• _The task_: If an entry holds an image, leave that image out and transcribe everything else exactly.

::: Given data :::

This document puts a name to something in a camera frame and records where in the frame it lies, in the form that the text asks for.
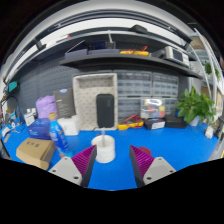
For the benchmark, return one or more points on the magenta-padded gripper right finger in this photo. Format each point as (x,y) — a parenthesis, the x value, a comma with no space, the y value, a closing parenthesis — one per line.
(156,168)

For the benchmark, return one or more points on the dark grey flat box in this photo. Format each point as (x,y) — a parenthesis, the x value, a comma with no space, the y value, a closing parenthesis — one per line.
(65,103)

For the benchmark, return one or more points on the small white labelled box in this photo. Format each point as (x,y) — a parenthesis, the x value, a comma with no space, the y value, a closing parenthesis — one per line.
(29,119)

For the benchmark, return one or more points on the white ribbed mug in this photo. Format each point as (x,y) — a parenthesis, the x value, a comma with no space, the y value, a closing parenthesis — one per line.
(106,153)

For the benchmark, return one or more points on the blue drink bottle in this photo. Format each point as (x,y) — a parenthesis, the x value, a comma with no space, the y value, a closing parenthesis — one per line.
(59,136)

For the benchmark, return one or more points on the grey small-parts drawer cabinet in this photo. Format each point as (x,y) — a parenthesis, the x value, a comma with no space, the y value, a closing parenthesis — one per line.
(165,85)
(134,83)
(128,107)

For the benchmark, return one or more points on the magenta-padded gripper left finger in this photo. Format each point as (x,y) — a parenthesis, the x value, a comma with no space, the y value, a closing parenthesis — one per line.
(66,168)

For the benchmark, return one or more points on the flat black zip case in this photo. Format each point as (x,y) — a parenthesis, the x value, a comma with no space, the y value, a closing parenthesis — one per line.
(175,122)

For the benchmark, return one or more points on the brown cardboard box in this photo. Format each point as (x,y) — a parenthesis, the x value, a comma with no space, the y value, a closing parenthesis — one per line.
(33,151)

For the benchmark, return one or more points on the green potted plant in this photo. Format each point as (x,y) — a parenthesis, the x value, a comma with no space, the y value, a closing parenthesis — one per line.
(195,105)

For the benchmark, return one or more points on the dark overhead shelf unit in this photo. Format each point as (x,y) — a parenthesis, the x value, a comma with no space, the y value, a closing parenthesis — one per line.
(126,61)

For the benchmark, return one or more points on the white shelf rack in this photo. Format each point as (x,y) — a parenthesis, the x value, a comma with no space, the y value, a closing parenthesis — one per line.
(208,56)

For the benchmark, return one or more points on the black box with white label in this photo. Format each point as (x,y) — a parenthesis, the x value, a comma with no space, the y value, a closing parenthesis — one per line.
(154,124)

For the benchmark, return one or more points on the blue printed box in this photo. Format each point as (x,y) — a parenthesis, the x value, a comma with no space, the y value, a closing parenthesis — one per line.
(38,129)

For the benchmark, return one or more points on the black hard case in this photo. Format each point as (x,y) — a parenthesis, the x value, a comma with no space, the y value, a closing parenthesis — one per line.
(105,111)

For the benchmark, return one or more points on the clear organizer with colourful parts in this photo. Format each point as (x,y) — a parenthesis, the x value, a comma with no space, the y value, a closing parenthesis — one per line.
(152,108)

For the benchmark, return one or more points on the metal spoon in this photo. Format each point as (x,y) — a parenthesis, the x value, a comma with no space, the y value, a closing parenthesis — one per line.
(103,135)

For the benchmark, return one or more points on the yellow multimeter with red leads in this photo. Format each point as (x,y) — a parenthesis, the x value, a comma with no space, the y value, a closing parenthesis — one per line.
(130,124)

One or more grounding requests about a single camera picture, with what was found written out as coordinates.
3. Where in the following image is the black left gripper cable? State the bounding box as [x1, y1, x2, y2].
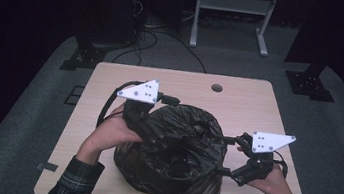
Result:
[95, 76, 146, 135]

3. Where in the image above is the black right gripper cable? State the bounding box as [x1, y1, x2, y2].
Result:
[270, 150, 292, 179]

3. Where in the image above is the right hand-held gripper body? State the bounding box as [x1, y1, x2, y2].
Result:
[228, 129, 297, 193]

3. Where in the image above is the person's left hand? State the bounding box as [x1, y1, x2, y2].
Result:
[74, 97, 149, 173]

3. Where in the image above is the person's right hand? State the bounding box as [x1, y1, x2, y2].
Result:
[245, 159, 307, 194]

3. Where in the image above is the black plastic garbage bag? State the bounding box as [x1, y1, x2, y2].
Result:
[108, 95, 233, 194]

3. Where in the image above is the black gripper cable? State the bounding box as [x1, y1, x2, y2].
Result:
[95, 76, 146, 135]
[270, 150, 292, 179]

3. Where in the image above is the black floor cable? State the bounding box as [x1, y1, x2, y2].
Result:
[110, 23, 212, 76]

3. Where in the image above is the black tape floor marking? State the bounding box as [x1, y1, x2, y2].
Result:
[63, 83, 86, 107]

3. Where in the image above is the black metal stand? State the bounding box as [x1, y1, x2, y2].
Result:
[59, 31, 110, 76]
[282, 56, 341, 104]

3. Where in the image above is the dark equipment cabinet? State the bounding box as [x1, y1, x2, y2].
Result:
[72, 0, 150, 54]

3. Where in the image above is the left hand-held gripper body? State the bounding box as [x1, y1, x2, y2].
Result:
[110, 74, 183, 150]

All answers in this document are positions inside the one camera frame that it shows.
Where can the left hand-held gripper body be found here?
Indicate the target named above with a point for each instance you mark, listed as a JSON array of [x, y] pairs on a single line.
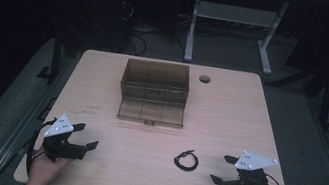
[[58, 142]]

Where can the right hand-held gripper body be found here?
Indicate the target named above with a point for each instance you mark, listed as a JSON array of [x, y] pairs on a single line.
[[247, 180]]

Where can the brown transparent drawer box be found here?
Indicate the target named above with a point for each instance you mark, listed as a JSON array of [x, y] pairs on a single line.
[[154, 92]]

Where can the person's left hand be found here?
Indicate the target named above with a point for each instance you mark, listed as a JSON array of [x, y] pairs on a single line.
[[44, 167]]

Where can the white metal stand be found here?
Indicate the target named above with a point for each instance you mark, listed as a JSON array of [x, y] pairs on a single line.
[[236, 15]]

:::

• _Solution to the problem_:
This document puts a name to something in a camera frame and records where in the frame it lies, in the form that the text asks for.
For the benchmark, return one or more points on the magenta-padded gripper right finger in this photo. Format each point as (x,y) — a parenthesis, the x value, a comma with no space, the y value, a closing parenthesis — one per line.
(156,168)

For the benchmark, return one or more points on the dark grey flat box in this photo. Format each point as (x,y) — a parenthesis, the x value, a comma with no space, the y value, a closing parenthesis — one per line.
(65,103)

For the benchmark, return one or more points on the small white labelled box in this photo. Format each point as (x,y) — a parenthesis, the x value, a comma with no space, the y value, a closing parenthesis — one per line.
(29,119)

For the benchmark, return one or more points on the white ribbed mug in this photo. Format each point as (x,y) — a parenthesis, the x value, a comma with no space, the y value, a closing parenthesis — one per line.
(106,153)

For the benchmark, return one or more points on the blue drink bottle in this photo. Format each point as (x,y) — a parenthesis, the x value, a comma with no space, the y value, a closing parenthesis — one per line.
(59,136)

For the benchmark, return one or more points on the grey small-parts drawer cabinet in this photo. Format each point as (x,y) — a parenthesis, the x value, a comma with no space, the y value, a closing parenthesis — one per line.
(165,85)
(134,83)
(128,107)

For the benchmark, return one or more points on the magenta-padded gripper left finger in this photo. Format each point as (x,y) — a parenthesis, the x value, a comma with no space, the y value, a closing parenthesis — one per line.
(66,168)

For the benchmark, return one or more points on the flat black zip case in this photo. Format each point as (x,y) — a parenthesis, the x value, a comma with no space, the y value, a closing parenthesis — one per line.
(175,122)

For the benchmark, return one or more points on the brown cardboard box in this photo. Format each point as (x,y) — a parenthesis, the x value, a comma with no space, the y value, a closing parenthesis — one per line.
(33,151)

For the benchmark, return one or more points on the green potted plant in this photo. Format each point as (x,y) — a parenthesis, the x value, a comma with no space, the y value, a closing parenthesis — one per line.
(195,105)

For the benchmark, return one or more points on the dark overhead shelf unit in this photo. Format each point as (x,y) — a parenthesis, the x value, a comma with no space, the y value, a closing parenthesis — one per line.
(126,61)

For the benchmark, return one or more points on the white shelf rack in this photo. Format each point as (x,y) — a parenthesis, the x value, a comma with no space, the y value, a closing parenthesis — one per line.
(208,56)

For the benchmark, return one or more points on the black box with white label in this photo. Format each point as (x,y) — a parenthesis, the x value, a comma with no space, the y value, a closing parenthesis — one per line.
(154,124)

For the benchmark, return one or more points on the blue printed box in this photo. Format each point as (x,y) — a parenthesis, the x value, a comma with no space, the y value, a closing parenthesis — one per line.
(38,129)

For the benchmark, return one or more points on the black hard case in this photo. Format each point as (x,y) — a parenthesis, the x value, a comma with no space, the y value, a closing parenthesis — one per line.
(105,111)

For the benchmark, return one or more points on the clear organizer with colourful parts in this photo. Format each point as (x,y) — a parenthesis, the x value, a comma with no space, the y value, a closing parenthesis — one per line.
(152,108)

For the benchmark, return one or more points on the metal spoon in this photo. Format each point as (x,y) — a parenthesis, the x value, a comma with no space, the y value, a closing parenthesis — one per line.
(103,135)

For the benchmark, return one or more points on the yellow multimeter with red leads in this photo. Format each point as (x,y) — a parenthesis, the x value, a comma with no space, the y value, a closing parenthesis — one per line.
(130,124)

One or more grounding requests about a single camera picture, with what was found written out as coordinates.
3. Where in the following image is the black left gripper cable? State the bounding box as [x1, y1, x2, y2].
Result:
[95, 76, 146, 135]

3. Where in the image above is the black right gripper cable? State the bounding box as [x1, y1, x2, y2].
Result:
[270, 150, 292, 179]

3. Where in the image above is the right hand-held gripper body? State the bounding box as [x1, y1, x2, y2].
Result:
[228, 129, 297, 193]

3. Where in the image above is the person's left hand? State the bounding box as [x1, y1, x2, y2].
Result:
[74, 97, 149, 173]

3. Where in the image above is the person's right hand? State the bounding box as [x1, y1, x2, y2].
Result:
[245, 159, 307, 194]

3. Where in the image above is the black plastic garbage bag? State the bounding box as [x1, y1, x2, y2].
Result:
[108, 95, 233, 194]

3. Where in the image above is the black gripper cable? State the bounding box as [x1, y1, x2, y2].
Result:
[95, 76, 146, 135]
[270, 150, 292, 179]

3. Where in the image above is the black floor cable? State the bounding box as [x1, y1, x2, y2].
Result:
[110, 23, 212, 76]

3. Where in the image above is the black tape floor marking? State the bounding box as [x1, y1, x2, y2].
Result:
[63, 83, 86, 107]

3. Where in the image above is the black metal stand? State the bounding box as [x1, y1, x2, y2].
Result:
[59, 31, 110, 76]
[282, 56, 341, 104]

3. Where in the image above is the dark equipment cabinet? State the bounding box as [x1, y1, x2, y2].
Result:
[72, 0, 150, 54]

3. Where in the image above is the left hand-held gripper body? State the bounding box as [x1, y1, x2, y2].
Result:
[110, 74, 183, 150]

All answers in this document are positions inside the one camera frame that it shows.
Where can the left hand-held gripper body be found here?
Indicate the target named above with a point for each instance you mark, listed as a JSON array of [x, y] pairs on a single line.
[[58, 142]]

Where can the right hand-held gripper body be found here?
Indicate the target named above with a point for each instance you mark, listed as a JSON array of [x, y] pairs on a single line.
[[247, 180]]

Where can the brown transparent drawer box be found here?
Indicate the target named above with a point for each instance you mark, listed as a JSON array of [x, y] pairs on a single line.
[[154, 92]]

Where can the person's left hand be found here?
Indicate the target named above with a point for each instance you mark, listed as a JSON array of [x, y] pairs on a single line.
[[44, 167]]

Where can the white metal stand be found here?
Indicate the target named above with a point for each instance you mark, listed as a JSON array of [x, y] pairs on a single line.
[[236, 15]]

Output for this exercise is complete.